Wird der Träger dieser höchsten Gewalt nicht wiedergewählt, so verschwindet er in der Versenkung. Es fehlt in Amerika selbst der Kontakt, den eine Hauptstadt sonst zwischen denen schafft, die in der Karriere stehen, die ihre Karriere noch vor oder schon hinter sich haben. Die Geburtsorte später berühmter Franzosen, so hat man mit Recht gesagt, sind überall in Frankreich verstreut, ihr Sterbeort aber war meist Paris. Die Hauptstadt Amerikas dagegen ist ein Durchhaus. Hier haben selbst von den Präsidenten – mit alleiniger Ausnahme Wilsons – nur einige ihr Leben beschlossen, die von Mörderhand fielen. Washington ist eine Stadt der flüchtigen Schatten.

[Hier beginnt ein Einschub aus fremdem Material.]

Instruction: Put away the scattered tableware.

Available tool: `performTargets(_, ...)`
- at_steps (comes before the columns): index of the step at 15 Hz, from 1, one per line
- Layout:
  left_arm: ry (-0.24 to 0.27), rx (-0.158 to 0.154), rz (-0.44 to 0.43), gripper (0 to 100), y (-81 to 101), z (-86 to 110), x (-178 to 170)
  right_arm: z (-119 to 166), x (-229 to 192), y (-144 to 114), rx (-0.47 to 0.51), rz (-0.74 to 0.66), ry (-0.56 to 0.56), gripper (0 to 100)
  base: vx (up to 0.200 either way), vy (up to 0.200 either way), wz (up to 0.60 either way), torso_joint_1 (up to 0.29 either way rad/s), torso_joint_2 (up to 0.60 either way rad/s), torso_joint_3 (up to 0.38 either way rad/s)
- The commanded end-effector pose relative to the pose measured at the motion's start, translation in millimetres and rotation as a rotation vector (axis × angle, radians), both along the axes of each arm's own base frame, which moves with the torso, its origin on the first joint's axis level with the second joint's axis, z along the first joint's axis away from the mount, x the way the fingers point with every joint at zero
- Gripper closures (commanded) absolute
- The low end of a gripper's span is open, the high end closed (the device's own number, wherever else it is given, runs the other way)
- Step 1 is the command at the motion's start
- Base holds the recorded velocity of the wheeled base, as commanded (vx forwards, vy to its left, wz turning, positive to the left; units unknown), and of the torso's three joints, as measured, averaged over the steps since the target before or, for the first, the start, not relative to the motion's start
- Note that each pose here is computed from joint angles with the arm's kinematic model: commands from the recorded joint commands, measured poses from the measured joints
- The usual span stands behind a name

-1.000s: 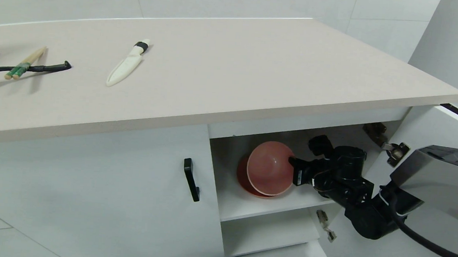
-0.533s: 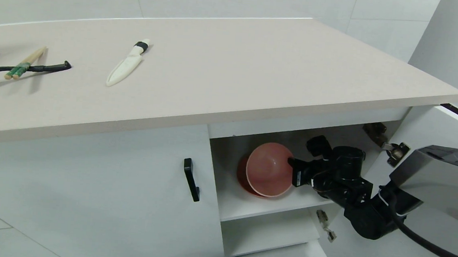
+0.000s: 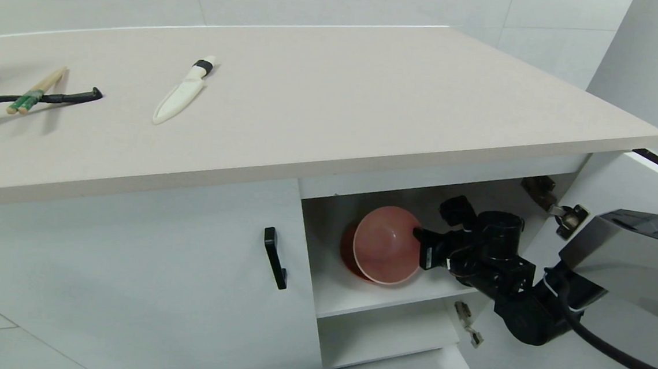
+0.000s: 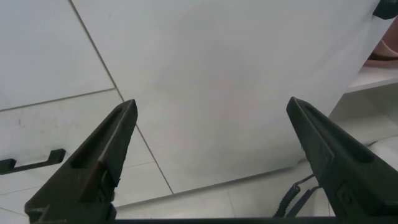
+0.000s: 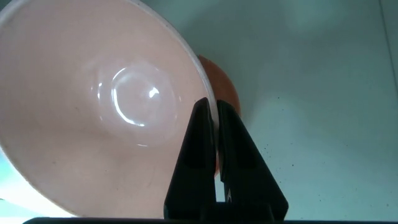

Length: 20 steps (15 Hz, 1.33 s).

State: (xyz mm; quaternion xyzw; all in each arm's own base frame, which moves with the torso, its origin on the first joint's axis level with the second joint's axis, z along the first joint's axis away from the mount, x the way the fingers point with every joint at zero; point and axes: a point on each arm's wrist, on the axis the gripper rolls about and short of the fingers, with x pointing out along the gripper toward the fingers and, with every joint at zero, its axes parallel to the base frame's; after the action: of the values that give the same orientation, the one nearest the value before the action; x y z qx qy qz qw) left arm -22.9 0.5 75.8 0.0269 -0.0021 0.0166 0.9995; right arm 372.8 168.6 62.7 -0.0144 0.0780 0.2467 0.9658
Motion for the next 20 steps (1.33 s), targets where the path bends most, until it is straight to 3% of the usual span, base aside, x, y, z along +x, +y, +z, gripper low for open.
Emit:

Die größte Gefahr für die Demokratie ist die Konzentration von Macht in einer Hand. Keine andere Demokratie, ja kaum eine frühere Despotie hat je so viel Macht vereinigt gesehen wir die USA. Herrschende Position in der Außenpolitik, starke militärische Organisation, Verfügung über eine riesenhaft anwachsende Beamtenschaft, Steuerhoheit, die bis zur Enteignung gehen kann, alle für eine Diktatur notwendigen Elemente sind vorhanden. Die Widerstände dagegen werden zusehends schwächer. Was nützt die Teilung der Gewalten dort, wo der Präsident durch das Patronagesystem die Mitglieder der Legislative und selbst der Justiz beeinflussen kann; verschwunden oder gedemütigt sind die alten Freiheitskämpfer, die Gentry und die Kaufmannschaft, und Arbeiter – ländliche und städtische – sind politischer Bestechung leicht zugänglich. Gewiß hatte bisher niemand die Absicht, auf das Ziel der Despotie zuzusteuern – aber gerade in dem Automatischen dieser Entwicklung liegt die eminente Gefahr. Es mag fraglich erscheinen, ob es irgendeinem Staatswesen frommt, so große Kompetenzen zu schaffen, denen wirklich nur ein selten erscheinender Genius gewachsen wäre. Die Demokratie dürfte unter allen Staatsformen am wenigsten solche Experimente machen: Die amerikanische Methode, ein Riesenamt zu schaffen und es mit einem Common man und kurzfristig zu besetzen, ist keine Lösung des Problems. Die daraus sich ergebende Unzulänglichkeit kann der Nation in kritischen Zeiten lebensgefährlich werden. Käme aber überraschenderweise wirklich ein Genius, so ließe er sich aus der Fülle der Allgewalt nach Ablauf der Amtsperiode nicht wieder in das Nichts zurückwerfen.